Quand on évoque une maladie grave comme le
cancer, certains organes reviennent immédiatement à
l’esprit. Mais d’autres, moins connus du grand public, pourraient
jouer un rôle tout aussi déterminant dans l’évolution de la
pathologie.
Une enquête relayée par Sud Info
montre qu’un acteur invisible, longtemps négligé par la recherche,
fait aujourd’hui l’objet d’une attention particulière de la part
des spécialistes. Et pour cause : il pourrait être l’un des
maillons faibles de la lutte contre la progression de certains
cancers, avec des conséquences redoutées.
Le péritoine, un organe clé souvent oublié dans le cancer
colorectal
« Cette partie du corps peut devenir une complice du cancer
», avertit le médecin-chercheur Jesse Demuytere, de
l’Université de Gand. Avec le spécialiste Luc Colemont, il alerte
sur l’importance de mieux comprendre le rôle du péritoine dans
le cancer colorectal. Chez un
patient sur dix, les métastases issues de cette maladie se
logent dans cet organe discret, mais essentiel. Pourtant,
le grand public associe davantage le terme « péritoine » à
la péritonite.
« On ne l’associe pas spontanément au cancer »,
explique Demuytere à nos confrères de Het Laatste Nieuws.
Pourtant, son rôle est majeur. Cette fine membrane, semblable à une
pellicule plastique, tapisse l’abdomen et maintient les organes en
place. Pendant longtemps, son implication dans le
développement de métastases était sous-estimée. « Il y
a une vingtaine d’années, on n’y prêtait pas beaucoup d’attention.
On pensait que le cancer du péritoine était essentiellement lié à
l’amiante et donc relativement rare. Les métastases issues d’autres
cancers, comme le cancer colorectal, étaient peu connues »,
poursuit le chercheur.
©
Shutterstock
De
nombreux facteurs peuvent favoriser l’apparition d’un cancer.

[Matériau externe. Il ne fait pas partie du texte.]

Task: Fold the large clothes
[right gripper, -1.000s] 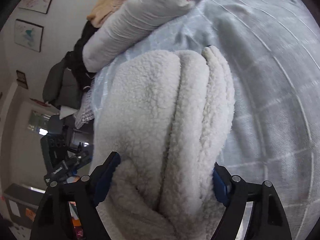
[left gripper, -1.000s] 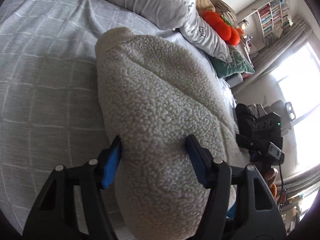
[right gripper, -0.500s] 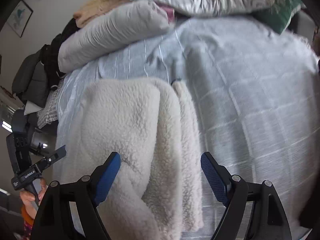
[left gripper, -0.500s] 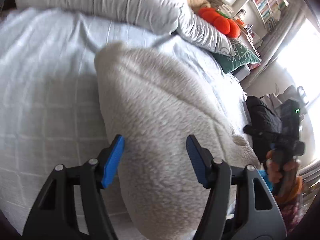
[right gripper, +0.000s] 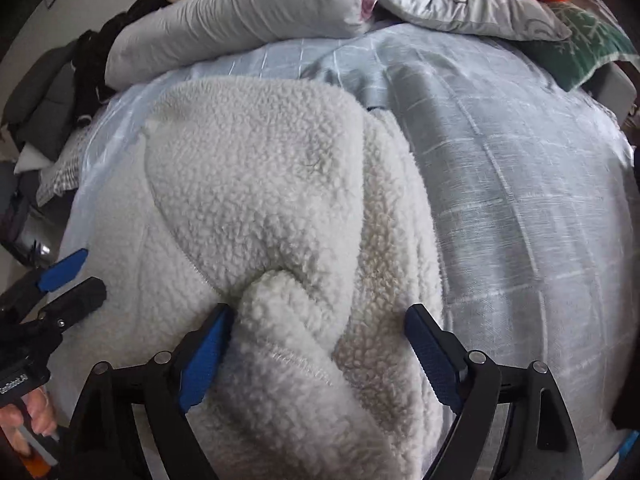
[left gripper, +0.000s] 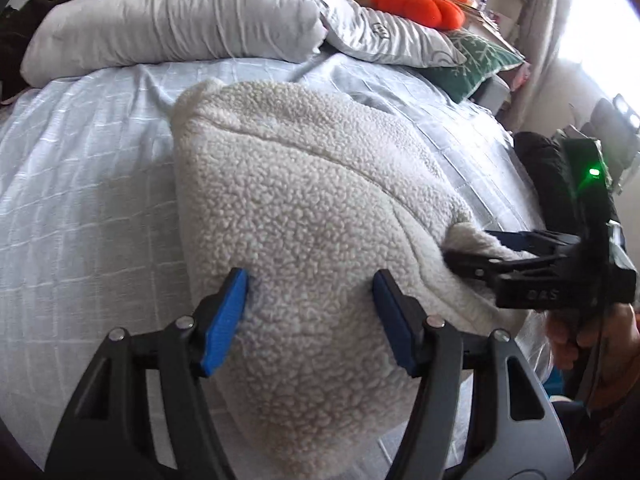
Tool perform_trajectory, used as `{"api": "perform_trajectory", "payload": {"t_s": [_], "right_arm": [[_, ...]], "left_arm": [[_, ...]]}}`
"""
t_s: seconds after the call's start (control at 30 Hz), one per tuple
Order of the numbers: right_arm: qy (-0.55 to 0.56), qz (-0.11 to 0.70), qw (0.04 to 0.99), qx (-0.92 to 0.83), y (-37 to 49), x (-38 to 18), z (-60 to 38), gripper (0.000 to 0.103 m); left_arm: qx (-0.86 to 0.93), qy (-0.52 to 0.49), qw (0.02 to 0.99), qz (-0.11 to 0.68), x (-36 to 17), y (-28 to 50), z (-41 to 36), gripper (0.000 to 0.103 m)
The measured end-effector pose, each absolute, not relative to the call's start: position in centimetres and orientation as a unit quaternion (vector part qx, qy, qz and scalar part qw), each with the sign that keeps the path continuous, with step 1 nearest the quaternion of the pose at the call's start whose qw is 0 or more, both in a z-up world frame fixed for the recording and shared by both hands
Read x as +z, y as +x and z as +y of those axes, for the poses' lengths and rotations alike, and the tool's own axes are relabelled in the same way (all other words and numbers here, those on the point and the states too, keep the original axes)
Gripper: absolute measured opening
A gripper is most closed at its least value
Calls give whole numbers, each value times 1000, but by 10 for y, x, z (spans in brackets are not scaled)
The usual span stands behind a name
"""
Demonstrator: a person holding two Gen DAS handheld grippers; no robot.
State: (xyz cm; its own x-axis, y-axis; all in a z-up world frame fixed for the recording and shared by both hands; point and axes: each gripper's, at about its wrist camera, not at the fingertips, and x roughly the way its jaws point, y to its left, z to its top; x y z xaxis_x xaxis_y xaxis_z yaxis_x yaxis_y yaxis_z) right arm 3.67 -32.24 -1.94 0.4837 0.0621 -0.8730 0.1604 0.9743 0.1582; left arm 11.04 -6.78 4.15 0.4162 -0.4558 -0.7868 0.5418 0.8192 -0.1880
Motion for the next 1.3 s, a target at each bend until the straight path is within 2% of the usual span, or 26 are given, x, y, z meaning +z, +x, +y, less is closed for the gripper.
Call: {"api": "perform_trajectory", "payload": {"t_s": [0.13,0.27,0.47,0.73,1.3], "right_arm": [[72,479,873,-46,5,16,-314,88],[57,478,875,-55,-25,31,-302,88],[52,476,874,-84,-52,38,-291,89],[33,450,882,-136,-83,50,-274,97],[46,458,879,-122,-90,50,-263,97]], "left_arm": [[-253,65,852,453,58,89,-65,67],[-220,76,856,461,66,64,-61,79],[-190,83,862,462,79,31,-55,90],[-153,77,870,462,86,5,-50,100],[-146,82,866,471,81,-9,-47,100]]}}
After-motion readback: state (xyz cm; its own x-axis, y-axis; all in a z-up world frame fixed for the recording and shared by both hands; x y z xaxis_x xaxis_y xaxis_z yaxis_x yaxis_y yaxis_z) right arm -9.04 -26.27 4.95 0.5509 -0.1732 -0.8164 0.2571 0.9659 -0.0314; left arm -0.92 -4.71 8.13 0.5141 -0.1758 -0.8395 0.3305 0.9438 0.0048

Un diagnostic difficile face à un cancer invisible
Désormais, les chercheurs savent que le péritoine est plus
fréquemment touché qu’on ne le croyait, notamment lorsque
la tumeur est volumineuse. Le problème, c’est que ces
métastases sont parfois invisibles aux examens classiques. «
Parfois, elles se dissimulent dans les plis de l’abdomen. Il m’est
arrivé à plusieurs reprises de penser qu’un patient présentait peu
de métastases, pour finalement les découvrir lors de l’opération
», raconte Luc Colemont.
Un tel constat change radicalement le
pronostic. Dans ces situations, le cancer est considéré
comme étant au stade 4, un cap redouté par les malades et
les médecins. « C’est très dur à annoncer, car dans ce cas, on
parle d’un cancer au stade 4. Et le traitement devient alors une
tout autre histoire », insiste le spécialiste. Cette
difficulté de détection montre à quel point une surveillance
importante du péritoine pourrait améliorer la prise en charge des
patients.
© Shutterstock
Lorsque
les métastases sont découvertes, il s’agit alors d’un cancer de
stade 4.
Des traitements lourds, mais porteurs
d’espoir face au cancer
Mais aujourd’hui, des solutions existent. « Tout dépend de
l’origine du cancer et de son stade », explique Jesse
Demuytere. Parmi les techniques développées figure l’administration
d’une chimiothérapie sous forme d’aérosol directement dans
l’abdomen, grâce à la laparoscopie. Cette approche cible
de manière plus efficace les zones atteintes. Une autre méthode
consiste à retirer les nodules visibles puis à rincer la cavité
abdominale avec une chimiothérapie chauffée,
afin de réduire les risques de récidive. « Ces techniques ne
garantissent pas une guérison, mais elles peuvent être très
efficaces », souligne Luc Colemont. « Je connais des personnes
opérées il y a plusieurs années qui sont encore en vie aujourd’hui.
»
Ces traitements lourds montrent les progrès réalisés. Mais, ils
rappellent aussi combien la lutte contre le cancer reste complexe.
Pour les chercheurs, la priorité est désormais d’anticiper et de
détecter plus tôt l’atteinte du péritoine. Car si ce dernier est
surveillé avec plus d’attention, il pourrait cesser d’être
un complice invisible du cancer. Il deviendrait alors un
point d’appui dans la bataille contre la maladie.